A national environmental group is seeking to intervene in the relicensing process for the Limerick nuclear power plant in Montgomery County.
The operating license for the older of the two reactors on the Schuylkill River does not expire until 2024, but owner Exelon has already filed an application for a 20-year renewal.
The application does not include an analysis that is standard for recertification of U.S. plants–a “severe accident mitigation alternatives analysis.” The study looks at whether cost-effective improvements to the plant can be made that would reduce the impact of a severe accident.
In its renewal application with the Nuclear Regulatory Commission, Exelon said it is exempt from the requirement because, unlike many other power plants, it did a similar analysis in 1989 and updated it in 1996.

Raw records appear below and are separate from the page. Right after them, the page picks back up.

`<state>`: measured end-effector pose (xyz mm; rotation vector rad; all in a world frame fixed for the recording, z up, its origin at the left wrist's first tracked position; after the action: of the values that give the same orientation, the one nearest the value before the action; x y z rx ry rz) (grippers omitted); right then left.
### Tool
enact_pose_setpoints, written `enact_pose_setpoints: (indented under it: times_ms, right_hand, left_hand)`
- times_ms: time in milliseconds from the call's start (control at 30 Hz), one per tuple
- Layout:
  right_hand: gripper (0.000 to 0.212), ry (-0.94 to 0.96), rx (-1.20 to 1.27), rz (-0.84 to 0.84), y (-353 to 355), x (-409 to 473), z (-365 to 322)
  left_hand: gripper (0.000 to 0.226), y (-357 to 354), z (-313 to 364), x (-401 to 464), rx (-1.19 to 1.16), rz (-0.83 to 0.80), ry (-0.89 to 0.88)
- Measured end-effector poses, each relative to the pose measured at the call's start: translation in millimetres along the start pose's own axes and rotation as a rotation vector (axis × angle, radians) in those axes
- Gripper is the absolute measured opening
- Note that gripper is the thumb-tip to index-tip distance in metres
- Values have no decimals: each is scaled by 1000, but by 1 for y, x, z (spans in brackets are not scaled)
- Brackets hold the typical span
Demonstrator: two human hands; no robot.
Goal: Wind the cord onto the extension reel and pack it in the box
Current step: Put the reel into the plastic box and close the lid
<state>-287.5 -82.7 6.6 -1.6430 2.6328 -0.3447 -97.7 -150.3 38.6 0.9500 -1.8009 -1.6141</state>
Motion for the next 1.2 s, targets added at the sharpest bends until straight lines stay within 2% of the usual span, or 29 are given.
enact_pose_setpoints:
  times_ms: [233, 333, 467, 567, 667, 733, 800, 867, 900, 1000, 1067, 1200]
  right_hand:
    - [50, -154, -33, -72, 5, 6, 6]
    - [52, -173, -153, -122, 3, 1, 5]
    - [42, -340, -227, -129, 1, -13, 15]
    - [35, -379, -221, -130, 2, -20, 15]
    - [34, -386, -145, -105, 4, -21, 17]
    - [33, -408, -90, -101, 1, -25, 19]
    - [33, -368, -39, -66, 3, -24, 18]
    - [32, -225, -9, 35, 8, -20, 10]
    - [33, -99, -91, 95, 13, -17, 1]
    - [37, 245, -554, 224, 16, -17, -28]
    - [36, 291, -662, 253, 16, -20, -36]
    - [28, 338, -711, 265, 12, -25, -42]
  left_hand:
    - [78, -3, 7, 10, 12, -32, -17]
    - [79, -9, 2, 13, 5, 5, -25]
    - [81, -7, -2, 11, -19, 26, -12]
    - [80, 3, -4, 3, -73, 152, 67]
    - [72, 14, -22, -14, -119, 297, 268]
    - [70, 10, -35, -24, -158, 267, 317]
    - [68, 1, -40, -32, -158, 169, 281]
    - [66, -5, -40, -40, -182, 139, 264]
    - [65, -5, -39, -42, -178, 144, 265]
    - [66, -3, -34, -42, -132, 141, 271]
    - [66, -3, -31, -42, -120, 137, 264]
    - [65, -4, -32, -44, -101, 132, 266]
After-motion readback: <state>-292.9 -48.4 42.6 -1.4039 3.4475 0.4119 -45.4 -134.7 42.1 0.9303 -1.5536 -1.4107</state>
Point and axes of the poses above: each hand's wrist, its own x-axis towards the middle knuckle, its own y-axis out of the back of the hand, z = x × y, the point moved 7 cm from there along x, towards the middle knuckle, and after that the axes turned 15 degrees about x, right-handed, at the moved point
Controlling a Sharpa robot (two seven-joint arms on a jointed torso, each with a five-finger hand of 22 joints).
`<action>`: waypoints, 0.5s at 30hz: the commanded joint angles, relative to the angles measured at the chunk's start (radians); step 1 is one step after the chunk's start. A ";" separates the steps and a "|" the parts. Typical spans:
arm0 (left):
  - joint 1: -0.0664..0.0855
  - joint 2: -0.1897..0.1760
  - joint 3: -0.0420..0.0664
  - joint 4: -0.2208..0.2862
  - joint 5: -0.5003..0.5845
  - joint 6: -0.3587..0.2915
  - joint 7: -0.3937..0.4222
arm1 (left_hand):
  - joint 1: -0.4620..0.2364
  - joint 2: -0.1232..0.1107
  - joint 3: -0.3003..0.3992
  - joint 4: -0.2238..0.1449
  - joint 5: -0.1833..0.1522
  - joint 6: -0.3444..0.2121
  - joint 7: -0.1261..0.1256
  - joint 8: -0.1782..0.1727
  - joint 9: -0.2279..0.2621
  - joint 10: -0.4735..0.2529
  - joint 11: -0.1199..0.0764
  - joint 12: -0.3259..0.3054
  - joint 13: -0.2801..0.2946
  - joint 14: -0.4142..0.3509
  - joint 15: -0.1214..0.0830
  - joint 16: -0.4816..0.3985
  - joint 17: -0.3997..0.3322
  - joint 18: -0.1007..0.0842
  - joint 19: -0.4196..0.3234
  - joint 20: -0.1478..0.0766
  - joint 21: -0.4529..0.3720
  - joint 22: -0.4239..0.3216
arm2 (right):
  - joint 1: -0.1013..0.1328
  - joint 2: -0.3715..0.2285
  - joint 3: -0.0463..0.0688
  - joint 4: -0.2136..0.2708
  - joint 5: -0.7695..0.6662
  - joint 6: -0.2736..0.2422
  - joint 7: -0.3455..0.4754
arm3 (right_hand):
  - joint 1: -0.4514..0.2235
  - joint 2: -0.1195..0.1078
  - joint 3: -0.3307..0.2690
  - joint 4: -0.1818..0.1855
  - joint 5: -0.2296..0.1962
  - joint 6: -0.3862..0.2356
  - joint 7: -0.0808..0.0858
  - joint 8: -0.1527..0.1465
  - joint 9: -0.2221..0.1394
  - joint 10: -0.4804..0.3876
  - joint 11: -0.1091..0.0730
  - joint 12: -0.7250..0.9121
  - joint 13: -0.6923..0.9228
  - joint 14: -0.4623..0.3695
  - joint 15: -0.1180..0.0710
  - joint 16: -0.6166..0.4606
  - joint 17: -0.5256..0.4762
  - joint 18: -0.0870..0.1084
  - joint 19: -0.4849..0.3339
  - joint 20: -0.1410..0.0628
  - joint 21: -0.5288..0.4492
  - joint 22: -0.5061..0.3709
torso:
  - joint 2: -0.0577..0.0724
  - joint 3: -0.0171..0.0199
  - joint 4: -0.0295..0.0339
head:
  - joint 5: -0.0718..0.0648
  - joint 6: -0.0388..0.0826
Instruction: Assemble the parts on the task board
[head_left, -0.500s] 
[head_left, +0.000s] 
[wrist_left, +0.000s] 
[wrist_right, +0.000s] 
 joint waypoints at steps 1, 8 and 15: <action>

“We’ve done the safety analysis as part of the initial operating license, and then we’ve continued to do other safety analysis through the years,” said Exelon spokeswoman April Schilpt. “All of that information is included in the license application.”
The Natural Resources Defense Council argued that analysis is not adequate. The group has filed a petition to intervene in the relicensing process, saying it should be updated to, among other things, include new population data.
“An analysis of cost-beneficial upgrades to a nuclear power plant has to take into account the accident consequence to a population today,” said NRDC senior scientist Matthew McKinzie. “And it ought to project that population growth forward.”
Neil Sheehan, spokesman for the Nuclear Regulatory Commission, said a three-judge panel will look at the environmental group’s petition and decide whether it warrants a hearing.
In June, Exelon filed an application to extend the operating licenses for the two Limerick generation stations for 20 years.
Nuclear plants around the country are getting license renewals, but sometimes only on the condition of making improvements.